La ville de Rennes a mis en place des panneaux invitant au respect mutuel des piétons et cyclistes avec des messages positifs.La ville de Rennes a mis en place des panneaux invitant au respect mutuel des piétons et cyclistes avec des messages positifs. - C. Allain/20 Minutes

Ce mardi, l’élue et ses services ont dévoilé une campagne de communication dont l’objectif sera d’apaiser les tensions. Comment ? « On veut remettre au goût du jour des notions un peu désuètes de courtoisie et d’indulgence. On doit reconnaître que l’on fait tous des erreurs et que la priorité doit aller au respect. Notre campagne, elle ne stigmatise pas les cyclistes, elle vise tout le monde. Elle ne brandit pas d’interdits. On veut plutôt montrer ce qu’il faut faire ». Strasbourg l’avait tenté il y a deux ans, sans pour autant montrer des résultats hyper probants.

« Je n’insulte pas »

Ces conflits ont pourtant des conséquences sur nos vies. A Paris, en octobre 2024, Paul Varry avait perdu la vie après avoir été volontairement percuté par un automobiliste avec qui il s’était pris le bec quelques instants plus tôt. La capitale bretonne a, elle aussi, connu son lot de drames ces dernières années sur fond d’impossible cohabitation. Il y a un an, une femme avait été tuée, renversée par une trottinette sur le mail Mitterrand. Alors la ville a décidé d’agir, affichant des panneaux de sensibilisation jaune et noir aux abords des lieux connus de conflit.

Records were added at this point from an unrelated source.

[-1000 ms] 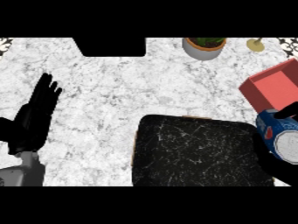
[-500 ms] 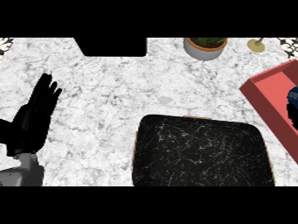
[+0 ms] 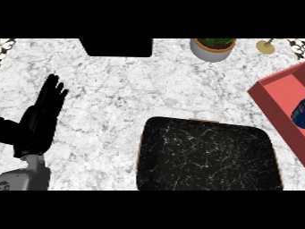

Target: Pick the can from the tray and place it in the cardboard box

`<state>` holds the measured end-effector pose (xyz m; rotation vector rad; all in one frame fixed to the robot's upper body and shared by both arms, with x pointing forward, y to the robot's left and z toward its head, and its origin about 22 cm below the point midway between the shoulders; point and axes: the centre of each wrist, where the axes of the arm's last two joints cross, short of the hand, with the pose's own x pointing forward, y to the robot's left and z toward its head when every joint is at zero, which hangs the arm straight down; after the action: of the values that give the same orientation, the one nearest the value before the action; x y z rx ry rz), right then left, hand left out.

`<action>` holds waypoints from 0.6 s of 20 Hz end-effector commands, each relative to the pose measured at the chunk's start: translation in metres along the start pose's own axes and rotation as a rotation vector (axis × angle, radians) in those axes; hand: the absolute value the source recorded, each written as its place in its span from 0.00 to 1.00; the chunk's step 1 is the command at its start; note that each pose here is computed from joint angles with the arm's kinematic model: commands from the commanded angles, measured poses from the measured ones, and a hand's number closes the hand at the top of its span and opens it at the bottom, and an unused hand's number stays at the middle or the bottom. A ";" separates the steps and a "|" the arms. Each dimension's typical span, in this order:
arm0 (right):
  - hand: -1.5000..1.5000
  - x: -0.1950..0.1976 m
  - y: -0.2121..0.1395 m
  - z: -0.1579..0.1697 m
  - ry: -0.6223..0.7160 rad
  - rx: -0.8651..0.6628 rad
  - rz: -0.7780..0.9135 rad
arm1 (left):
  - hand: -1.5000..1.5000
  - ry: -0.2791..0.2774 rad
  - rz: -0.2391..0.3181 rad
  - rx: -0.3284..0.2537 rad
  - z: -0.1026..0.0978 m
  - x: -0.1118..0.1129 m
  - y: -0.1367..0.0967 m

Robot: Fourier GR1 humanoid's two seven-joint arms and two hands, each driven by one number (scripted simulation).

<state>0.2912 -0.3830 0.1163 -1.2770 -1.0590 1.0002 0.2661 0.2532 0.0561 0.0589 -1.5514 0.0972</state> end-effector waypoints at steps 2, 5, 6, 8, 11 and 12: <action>0.00 -0.013 0.035 -0.035 0.004 0.115 -0.047 | 0.50 -0.010 -0.002 0.000 -0.005 0.006 -0.004; 0.00 -0.029 0.029 -0.035 -0.037 -0.016 -0.154 | 0.50 -0.015 0.007 -0.010 0.007 0.003 0.007; 0.00 -0.012 0.026 -0.037 -0.079 -0.126 -0.213 | 0.50 -0.008 -0.010 -0.003 -0.006 0.005 0.001; 0.00 -0.015 0.023 -0.035 -0.122 -0.255 -0.291 | 0.50 0.005 -0.008 0.009 -0.005 0.005 0.000; 0.00 -0.027 -0.006 -0.038 -0.172 -0.402 -0.445 | 0.50 -0.008 -0.006 0.018 0.002 0.004 0.016; 0.00 -0.017 0.016 -0.029 -0.180 -0.423 -0.518 | 0.50 0.015 -0.008 0.020 0.005 -0.006 0.008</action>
<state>0.3191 -0.4079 0.1028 -1.1934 -1.5067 0.6960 0.2648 0.2617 0.0564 0.0702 -1.5497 0.1039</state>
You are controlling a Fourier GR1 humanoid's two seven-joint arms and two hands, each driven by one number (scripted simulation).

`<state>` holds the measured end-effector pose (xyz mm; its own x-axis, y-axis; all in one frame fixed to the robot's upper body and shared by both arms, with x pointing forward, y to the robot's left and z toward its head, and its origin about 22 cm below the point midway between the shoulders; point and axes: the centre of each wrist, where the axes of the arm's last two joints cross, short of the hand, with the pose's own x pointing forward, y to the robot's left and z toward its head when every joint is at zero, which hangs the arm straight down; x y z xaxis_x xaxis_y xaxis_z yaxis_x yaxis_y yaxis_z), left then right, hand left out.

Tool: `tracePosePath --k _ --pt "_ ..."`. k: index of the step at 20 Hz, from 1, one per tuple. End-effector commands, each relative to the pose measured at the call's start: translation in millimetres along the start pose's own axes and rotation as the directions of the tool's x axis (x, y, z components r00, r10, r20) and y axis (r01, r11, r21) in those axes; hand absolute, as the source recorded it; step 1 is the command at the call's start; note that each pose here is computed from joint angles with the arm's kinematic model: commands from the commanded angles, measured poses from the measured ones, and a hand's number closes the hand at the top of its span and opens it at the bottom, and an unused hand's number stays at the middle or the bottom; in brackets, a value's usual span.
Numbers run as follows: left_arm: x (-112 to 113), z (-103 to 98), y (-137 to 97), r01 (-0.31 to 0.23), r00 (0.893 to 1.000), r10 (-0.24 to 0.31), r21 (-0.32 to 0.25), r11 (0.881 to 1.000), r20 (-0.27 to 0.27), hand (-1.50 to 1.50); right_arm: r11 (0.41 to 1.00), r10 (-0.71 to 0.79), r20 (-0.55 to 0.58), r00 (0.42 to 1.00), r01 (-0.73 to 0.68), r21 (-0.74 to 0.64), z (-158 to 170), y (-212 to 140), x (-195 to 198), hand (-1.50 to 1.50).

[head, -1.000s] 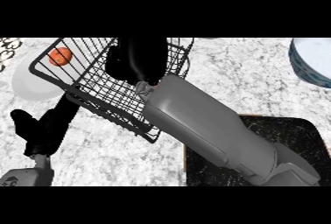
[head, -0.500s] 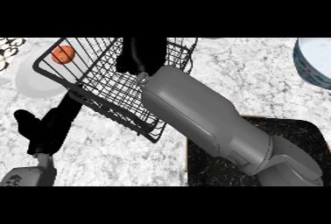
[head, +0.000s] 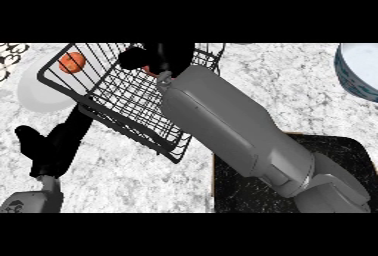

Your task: Pick the sweet potato from the tray and place it in the tiered basket

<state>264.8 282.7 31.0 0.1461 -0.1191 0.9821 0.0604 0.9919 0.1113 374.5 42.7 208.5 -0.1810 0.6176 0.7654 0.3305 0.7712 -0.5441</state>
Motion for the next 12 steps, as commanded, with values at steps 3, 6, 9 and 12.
tracePosePath --k 3,6,9,12 --pt "9.7 -0.5 -1.0 0.000 1.000 0.000 0.021 1.000 0.003 0.00 0.946 -0.305 -0.081 0.949 0.292 -0.141 -6.4 -17.4 2.6 -1.50" --pt "6.4 5.4 1.5 -0.009 1.000 0.009 0.030 1.000 0.001 0.00 0.898 -0.408 -0.077 0.910 0.385 -0.211 -13.6 -29.7 -0.2 -1.50" --pt "-8.7 8.1 9.1 -0.007 1.000 0.008 0.038 0.999 -0.017 0.00 0.875 -0.414 -0.031 0.910 0.389 -0.288 -20.4 -44.9 -17.5 -1.50" --pt "-0.8 14.1 15.0 -0.014 1.000 0.013 0.058 0.998 0.011 0.00 0.834 -0.451 -0.017 0.892 0.415 -0.364 -30.5 -73.5 -28.1 -1.50"
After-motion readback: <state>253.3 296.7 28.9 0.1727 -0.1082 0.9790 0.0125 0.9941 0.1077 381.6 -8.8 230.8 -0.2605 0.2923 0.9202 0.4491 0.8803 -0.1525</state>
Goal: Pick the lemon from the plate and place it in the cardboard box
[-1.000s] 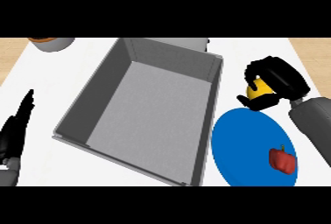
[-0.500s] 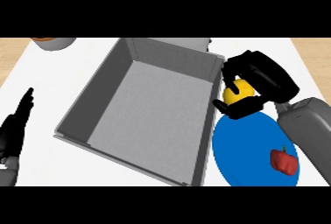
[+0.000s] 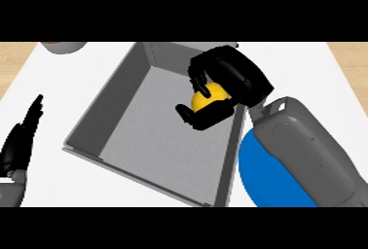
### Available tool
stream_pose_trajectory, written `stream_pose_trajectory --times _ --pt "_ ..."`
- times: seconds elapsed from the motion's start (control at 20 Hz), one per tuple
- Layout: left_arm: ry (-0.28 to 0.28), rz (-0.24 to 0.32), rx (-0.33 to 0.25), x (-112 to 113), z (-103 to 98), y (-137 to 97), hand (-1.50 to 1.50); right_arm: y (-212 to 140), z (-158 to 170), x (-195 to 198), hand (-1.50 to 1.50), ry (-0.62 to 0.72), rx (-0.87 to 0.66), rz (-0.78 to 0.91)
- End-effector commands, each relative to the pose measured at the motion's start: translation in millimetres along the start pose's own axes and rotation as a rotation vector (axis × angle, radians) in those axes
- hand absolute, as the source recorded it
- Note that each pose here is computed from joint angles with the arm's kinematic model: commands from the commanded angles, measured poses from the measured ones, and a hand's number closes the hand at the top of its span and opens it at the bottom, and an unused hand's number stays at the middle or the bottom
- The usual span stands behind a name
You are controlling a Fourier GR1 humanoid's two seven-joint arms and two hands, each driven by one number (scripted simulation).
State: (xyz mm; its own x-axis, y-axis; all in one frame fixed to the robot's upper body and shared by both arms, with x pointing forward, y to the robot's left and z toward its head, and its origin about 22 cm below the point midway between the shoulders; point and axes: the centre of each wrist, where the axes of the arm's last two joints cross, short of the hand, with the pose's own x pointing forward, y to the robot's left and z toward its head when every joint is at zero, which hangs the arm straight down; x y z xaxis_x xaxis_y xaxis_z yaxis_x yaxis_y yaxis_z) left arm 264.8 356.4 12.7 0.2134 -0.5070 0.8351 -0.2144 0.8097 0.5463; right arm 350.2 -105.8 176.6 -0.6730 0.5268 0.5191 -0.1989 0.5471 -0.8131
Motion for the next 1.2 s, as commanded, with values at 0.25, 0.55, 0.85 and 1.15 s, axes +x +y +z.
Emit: stream_pose_trajectory --times 0.25,0.55,0.85,1.15 --pt "-0.022 0.006 -0.013 8 17 -6 0.0 60 -68 38 1.5 0.063 0.046 -0.092" --pt "-0.018 0.003 -0.007 7 -12 -10 0.0 74 -91 16 1.5 0.131 0.074 -0.052" --pt "-0.051 -0.003 -0.025 19 -7 -23 0.0 109 -77 -7 -1.5 0.295 0.079 -0.067" --pt "-0.061 -0.001 -0.057 29 -20 -10 0.0 111 -80 -11 -1.5 0.338 0.097 -0.164"
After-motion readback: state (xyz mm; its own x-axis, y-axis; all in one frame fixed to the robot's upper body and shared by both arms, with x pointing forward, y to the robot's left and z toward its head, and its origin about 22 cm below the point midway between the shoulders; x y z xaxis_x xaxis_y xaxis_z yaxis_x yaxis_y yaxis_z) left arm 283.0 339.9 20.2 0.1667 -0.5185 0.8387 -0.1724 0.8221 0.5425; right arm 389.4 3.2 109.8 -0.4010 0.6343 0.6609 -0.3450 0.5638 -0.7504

Sur l’affiche, des messages positifs et des usagers souriants. « Le message, c’est : je ne hurle pas, je n’insulte pas et je laisse passer. Tout le monde y trouvera un bénéfice », assure l’élue rennaise. Valérie Faucheux a évidemment raison et chacun admettra qu’il a déjà au moins une fois surréagi face à « l’erreur » d’un autre usager. « Il y a une jeune femme qui est passée en voiture juste là tout à l’heure. Elle est passée juste à côté de moi. Elle m’a frôlé, j’ai crié », assure Sofiene au moment de remonter sur sa trottinette électrique. Est-ce qu’il est lui-même respectueux des autres quand il circule ? « En général, je fais attention, sinon, c’est dangereux », assure le jeune homme.

Les écouteurs, c’est dangereux

Au moment d’attacher son vélo sur la place de la République, Patrick assure, lui aussi, qu’il respecte les autres usagers quand il circule en ville. « Mais il y a des endroits où je ne vais pas à vélo, car j’ai trop peur », explique le retraité. Mais il reconnaît aussi ses torts. « Bon là, j’ai les écouteurs sur les oreilles, ce n’est pas un bon point. » Clairement, non, car le Code de la route l’interdit. Mais ce n’est pas forcément connu ou ignoré. Tout comme les sas vélos, les tourne à droite, les doubles sens cyclables ou les priorités accordées aux piétons. « Tout le monde s’accorde des indulgences. Il suffit souvent d’assumer ses erreurs », estime Valérie Faucheux.

Les premiers panneaux invitant au respect des piétons et cyclistes ont été installés aux abords du passage piéton de la place Saint-Germain, à Rennes. Les premiers panneaux invitant au respect des piétons et cyclistes ont été installés aux abords du passage piéton de la place Saint-Germain, à Rennes.  - C. Allain/20 Minutes

Au-delà de ces seules affiches, la ville de Rennes souhaite multiplier les interventions sur le terrain et dans les établissements scolaires. Le but est clair : inviter les usagers à la prudence mais aussi à la retenue. Alors certes, ces opérations ne vont pas tout régler. Mais à quoi bon s’insulter quand on peut parfois simplement s’excuser ? A méditer.